Aim of the exercise: Each record has to be repeated exactly as given.

Task data:
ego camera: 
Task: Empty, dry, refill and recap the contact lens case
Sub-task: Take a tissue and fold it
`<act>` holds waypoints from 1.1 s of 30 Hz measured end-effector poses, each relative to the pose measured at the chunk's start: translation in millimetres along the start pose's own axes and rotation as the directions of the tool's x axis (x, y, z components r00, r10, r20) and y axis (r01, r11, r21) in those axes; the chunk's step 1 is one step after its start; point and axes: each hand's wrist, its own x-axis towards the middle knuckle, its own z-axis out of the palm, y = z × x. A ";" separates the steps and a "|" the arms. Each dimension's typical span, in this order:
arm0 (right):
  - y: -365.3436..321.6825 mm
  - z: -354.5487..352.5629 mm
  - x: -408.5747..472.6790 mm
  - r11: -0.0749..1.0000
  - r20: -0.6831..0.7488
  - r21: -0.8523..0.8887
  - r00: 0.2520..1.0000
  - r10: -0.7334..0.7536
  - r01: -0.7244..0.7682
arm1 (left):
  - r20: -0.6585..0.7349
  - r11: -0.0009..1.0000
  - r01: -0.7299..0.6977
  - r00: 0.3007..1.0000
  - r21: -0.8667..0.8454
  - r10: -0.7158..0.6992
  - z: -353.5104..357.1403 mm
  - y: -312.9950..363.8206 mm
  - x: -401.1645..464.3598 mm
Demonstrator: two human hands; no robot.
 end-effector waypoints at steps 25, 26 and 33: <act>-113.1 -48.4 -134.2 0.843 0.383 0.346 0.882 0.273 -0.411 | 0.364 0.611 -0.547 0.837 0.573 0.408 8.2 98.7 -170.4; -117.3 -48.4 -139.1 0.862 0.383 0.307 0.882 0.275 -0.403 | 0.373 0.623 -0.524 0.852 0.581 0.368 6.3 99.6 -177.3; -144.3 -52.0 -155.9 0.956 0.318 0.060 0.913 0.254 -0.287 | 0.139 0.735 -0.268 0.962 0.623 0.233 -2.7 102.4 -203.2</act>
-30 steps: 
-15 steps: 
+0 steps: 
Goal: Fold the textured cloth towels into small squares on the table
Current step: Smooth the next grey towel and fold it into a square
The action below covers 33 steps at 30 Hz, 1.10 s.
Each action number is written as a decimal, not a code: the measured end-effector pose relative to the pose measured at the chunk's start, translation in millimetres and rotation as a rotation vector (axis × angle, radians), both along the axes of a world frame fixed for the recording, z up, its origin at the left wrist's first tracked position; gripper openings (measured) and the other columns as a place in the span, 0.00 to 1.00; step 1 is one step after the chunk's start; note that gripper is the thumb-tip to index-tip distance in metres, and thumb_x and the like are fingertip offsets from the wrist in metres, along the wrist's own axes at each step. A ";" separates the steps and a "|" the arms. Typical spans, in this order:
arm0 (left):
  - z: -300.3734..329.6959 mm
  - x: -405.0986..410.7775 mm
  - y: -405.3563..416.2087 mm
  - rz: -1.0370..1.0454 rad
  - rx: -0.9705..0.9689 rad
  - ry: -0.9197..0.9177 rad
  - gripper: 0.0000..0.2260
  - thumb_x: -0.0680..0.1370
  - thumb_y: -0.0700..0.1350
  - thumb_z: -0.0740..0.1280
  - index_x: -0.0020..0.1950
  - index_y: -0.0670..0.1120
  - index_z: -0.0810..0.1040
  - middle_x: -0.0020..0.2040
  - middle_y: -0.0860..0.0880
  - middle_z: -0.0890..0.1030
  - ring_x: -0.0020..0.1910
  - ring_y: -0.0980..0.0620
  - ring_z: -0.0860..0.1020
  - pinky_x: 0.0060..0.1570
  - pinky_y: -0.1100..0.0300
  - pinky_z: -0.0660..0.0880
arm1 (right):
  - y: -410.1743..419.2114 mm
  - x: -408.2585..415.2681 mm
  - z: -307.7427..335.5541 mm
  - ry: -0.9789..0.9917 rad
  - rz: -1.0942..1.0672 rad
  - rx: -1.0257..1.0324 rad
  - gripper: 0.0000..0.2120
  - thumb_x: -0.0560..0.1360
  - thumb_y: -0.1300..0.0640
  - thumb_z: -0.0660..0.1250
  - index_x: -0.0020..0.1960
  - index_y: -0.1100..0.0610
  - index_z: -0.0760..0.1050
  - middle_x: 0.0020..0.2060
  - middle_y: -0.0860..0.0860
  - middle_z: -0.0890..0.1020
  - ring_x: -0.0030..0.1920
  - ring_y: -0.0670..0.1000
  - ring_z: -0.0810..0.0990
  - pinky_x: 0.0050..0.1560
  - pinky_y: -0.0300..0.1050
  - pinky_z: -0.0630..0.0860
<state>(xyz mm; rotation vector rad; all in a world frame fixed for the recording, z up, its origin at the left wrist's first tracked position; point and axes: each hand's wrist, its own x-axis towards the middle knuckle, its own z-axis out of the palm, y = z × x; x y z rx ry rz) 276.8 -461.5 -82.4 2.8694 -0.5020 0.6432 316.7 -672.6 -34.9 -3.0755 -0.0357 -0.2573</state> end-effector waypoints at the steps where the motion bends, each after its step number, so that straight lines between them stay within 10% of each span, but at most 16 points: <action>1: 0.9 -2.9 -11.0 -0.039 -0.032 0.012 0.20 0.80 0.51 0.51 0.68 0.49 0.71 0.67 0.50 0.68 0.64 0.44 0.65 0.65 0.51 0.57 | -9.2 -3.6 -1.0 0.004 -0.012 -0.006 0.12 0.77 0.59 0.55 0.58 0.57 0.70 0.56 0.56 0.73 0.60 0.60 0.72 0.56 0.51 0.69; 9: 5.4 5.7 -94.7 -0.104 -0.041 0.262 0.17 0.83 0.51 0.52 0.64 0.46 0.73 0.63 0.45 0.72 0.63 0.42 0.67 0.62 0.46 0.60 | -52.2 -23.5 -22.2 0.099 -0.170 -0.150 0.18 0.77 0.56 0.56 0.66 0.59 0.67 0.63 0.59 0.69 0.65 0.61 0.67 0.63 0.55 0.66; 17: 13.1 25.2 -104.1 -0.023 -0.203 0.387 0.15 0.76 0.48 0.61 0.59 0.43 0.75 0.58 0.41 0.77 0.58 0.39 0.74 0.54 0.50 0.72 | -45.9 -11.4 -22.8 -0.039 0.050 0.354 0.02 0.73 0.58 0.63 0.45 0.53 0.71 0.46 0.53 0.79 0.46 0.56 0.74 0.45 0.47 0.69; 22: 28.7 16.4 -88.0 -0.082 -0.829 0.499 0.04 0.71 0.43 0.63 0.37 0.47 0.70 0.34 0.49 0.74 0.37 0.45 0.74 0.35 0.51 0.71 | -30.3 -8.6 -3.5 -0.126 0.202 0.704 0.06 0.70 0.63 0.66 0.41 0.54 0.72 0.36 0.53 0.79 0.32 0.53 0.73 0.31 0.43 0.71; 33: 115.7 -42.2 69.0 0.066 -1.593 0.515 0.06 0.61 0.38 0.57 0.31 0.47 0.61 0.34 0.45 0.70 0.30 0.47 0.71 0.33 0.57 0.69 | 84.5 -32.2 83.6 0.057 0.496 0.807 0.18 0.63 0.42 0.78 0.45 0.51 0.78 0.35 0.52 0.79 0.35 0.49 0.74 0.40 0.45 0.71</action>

Answer for the task:
ego camera: 
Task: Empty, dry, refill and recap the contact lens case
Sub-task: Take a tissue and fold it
`<act>` holds waypoints from 1.1 s of 30 Hz measured end-effector poses, each relative to the pose measured at the chunk's start: translation in millimetres along the start pose's own axes and rotation as the directions of the tool's x axis (x, y, z components r00, r10, r20) and y axis (r01, r11, r21) in those axes; the chunk's step 1 is one step after its start; point and axes: each hand's wrist, its own x-axis towards the middle knuckle, its own z-axis out of the palm, y = z × x. A ";" separates the steps and a "|" the arms. Each dimension's typical span, in this order:
arm0 (right):
  - y: -365.3436..321.6825 mm
  - z: -354.5487..352.5629 mm
  - x: -408.5747..472.6790 mm
  - r11: -0.0749..1.0000
  - r20: -0.6831..0.7488
  - r21: -0.8523..0.8887
  - r00: 0.2520..1.0000
  - r10: -0.7334..0.7536
  - r01: -0.7244..0.7682
arm1 (left):
  - r20: -0.6585..0.7349
  - r11: -0.0009..1.0000
  - r01: -0.7299..0.6977
  - r00: 0.3007..1.0000
  - r21: -0.8667..0.8454
  - r10: -0.7158..0.6992
  - z: -353.5104..357.1403 mm
  - y: -312.9950..363.8206 mm
  - x: -401.1645..464.3598 mm
Demonstrator: two human hands; no robot.
 end-effector waypoints at steps 25, 26 and 33: <act>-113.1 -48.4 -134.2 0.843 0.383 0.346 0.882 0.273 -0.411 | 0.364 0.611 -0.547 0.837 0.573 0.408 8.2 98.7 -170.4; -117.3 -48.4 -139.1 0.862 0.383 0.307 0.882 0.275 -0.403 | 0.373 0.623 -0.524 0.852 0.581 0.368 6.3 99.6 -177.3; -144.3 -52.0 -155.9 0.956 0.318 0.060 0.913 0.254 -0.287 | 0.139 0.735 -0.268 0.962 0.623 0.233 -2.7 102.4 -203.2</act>
-30 steps: 
-15 steps: 
+0 steps: 
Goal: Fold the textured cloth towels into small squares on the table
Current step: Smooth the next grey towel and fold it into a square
The action below covers 33 steps at 30 Hz, 1.10 s.
Each action number is written as a decimal, not a code: the measured end-effector pose relative to the pose measured at the chunk's start, translation in millimetres and rotation as a rotation vector (axis × angle, radians), both along the axes of a world frame fixed for the recording, z up, its origin at the left wrist's first tracked position; gripper openings (measured) and the other columns as a place in the span, 0.00 to 1.00; step 1 is one step after the chunk's start; note that gripper is the thumb-tip to index-tip distance in metres, and thumb_x and the like are fingertip offsets from the wrist in metres, along the wrist's own axes at each step. A ";" separates the steps and a "|" the arms. Typical spans, in this order:
arm0 (left):
  - z: -300.3734..329.6959 mm
  - x: -405.0986..410.7775 mm
  - y: -405.3563..416.2087 mm
  - rz: -1.0370..1.0454 rad
  - rx: -0.9705..0.9689 rad
  - ry: -0.9197..0.9177 rad
  - gripper: 0.0000..0.2260
  - thumb_x: -0.0680..0.1370
  - thumb_y: -0.0700..0.1350
  - thumb_z: -0.0740..0.1280
  - index_x: -0.0020..0.1950
  - index_y: -0.0670..0.1120
  - index_z: -0.0810..0.1040
  - middle_x: -0.0020..0.2040
  - middle_y: -0.0860..0.0880
  - middle_z: -0.0890..0.1030
  - ring_x: -0.0020..0.1910
  - ring_y: -0.0980..0.0620
  - ring_z: -0.0860..0.1020
  - pinky_x: 0.0060..0.1570
  - pinky_y: -0.1100..0.0300
  - pinky_z: -0.0660..0.0880
arm1 (right):
  - y: -410.1743..419.2114 mm
  - x: -408.2585..415.2681 mm
  - z: -307.7427..335.5541 mm
  - ry: -0.9789..0.9917 rad
  - rz: -1.0942..1.0672 rad
  - rx: -1.0257..1.0324 rad
  - gripper: 0.0000..0.2120
  - thumb_x: -0.0560..0.1360
  - thumb_y: -0.1300..0.0640
  - thumb_z: -0.0660..0.1250
  - index_x: -0.0020..0.1960
  - index_y: -0.1100..0.0610
  - index_z: -0.0760..0.1050
  - middle_x: 0.0020..0.2060
  - middle_y: -0.0860..0.0860
  - middle_z: -0.0890..0.1020
  - ring_x: -0.0030..0.1920
  - ring_y: -0.0670..0.1000
  - ring_z: -0.0810..0.0990
  - pinky_x: 0.0050..0.1560
  - pinky_y: -0.0300..0.1050
  - pinky_z: -0.0630..0.0860
<state>(xyz mm; rotation vector rad; all in a world frame fixed for the recording, z up, its origin at the left wrist's first tracked position; point and axes: each hand's wrist, its own x-axis towards the middle knuckle, its own z-axis out of the palm, y = z × x; x y z rx ry rz) 276.8 -461.5 -82.4 2.8694 -0.5020 0.6432 316.7 -672.6 -34.9 -3.0755 -0.0357 -0.2573</state> end-effector waypoints at the steps where the motion bends, each after its step number, so that straight lines between them stay within 10% of each span, but at most 16 points: <action>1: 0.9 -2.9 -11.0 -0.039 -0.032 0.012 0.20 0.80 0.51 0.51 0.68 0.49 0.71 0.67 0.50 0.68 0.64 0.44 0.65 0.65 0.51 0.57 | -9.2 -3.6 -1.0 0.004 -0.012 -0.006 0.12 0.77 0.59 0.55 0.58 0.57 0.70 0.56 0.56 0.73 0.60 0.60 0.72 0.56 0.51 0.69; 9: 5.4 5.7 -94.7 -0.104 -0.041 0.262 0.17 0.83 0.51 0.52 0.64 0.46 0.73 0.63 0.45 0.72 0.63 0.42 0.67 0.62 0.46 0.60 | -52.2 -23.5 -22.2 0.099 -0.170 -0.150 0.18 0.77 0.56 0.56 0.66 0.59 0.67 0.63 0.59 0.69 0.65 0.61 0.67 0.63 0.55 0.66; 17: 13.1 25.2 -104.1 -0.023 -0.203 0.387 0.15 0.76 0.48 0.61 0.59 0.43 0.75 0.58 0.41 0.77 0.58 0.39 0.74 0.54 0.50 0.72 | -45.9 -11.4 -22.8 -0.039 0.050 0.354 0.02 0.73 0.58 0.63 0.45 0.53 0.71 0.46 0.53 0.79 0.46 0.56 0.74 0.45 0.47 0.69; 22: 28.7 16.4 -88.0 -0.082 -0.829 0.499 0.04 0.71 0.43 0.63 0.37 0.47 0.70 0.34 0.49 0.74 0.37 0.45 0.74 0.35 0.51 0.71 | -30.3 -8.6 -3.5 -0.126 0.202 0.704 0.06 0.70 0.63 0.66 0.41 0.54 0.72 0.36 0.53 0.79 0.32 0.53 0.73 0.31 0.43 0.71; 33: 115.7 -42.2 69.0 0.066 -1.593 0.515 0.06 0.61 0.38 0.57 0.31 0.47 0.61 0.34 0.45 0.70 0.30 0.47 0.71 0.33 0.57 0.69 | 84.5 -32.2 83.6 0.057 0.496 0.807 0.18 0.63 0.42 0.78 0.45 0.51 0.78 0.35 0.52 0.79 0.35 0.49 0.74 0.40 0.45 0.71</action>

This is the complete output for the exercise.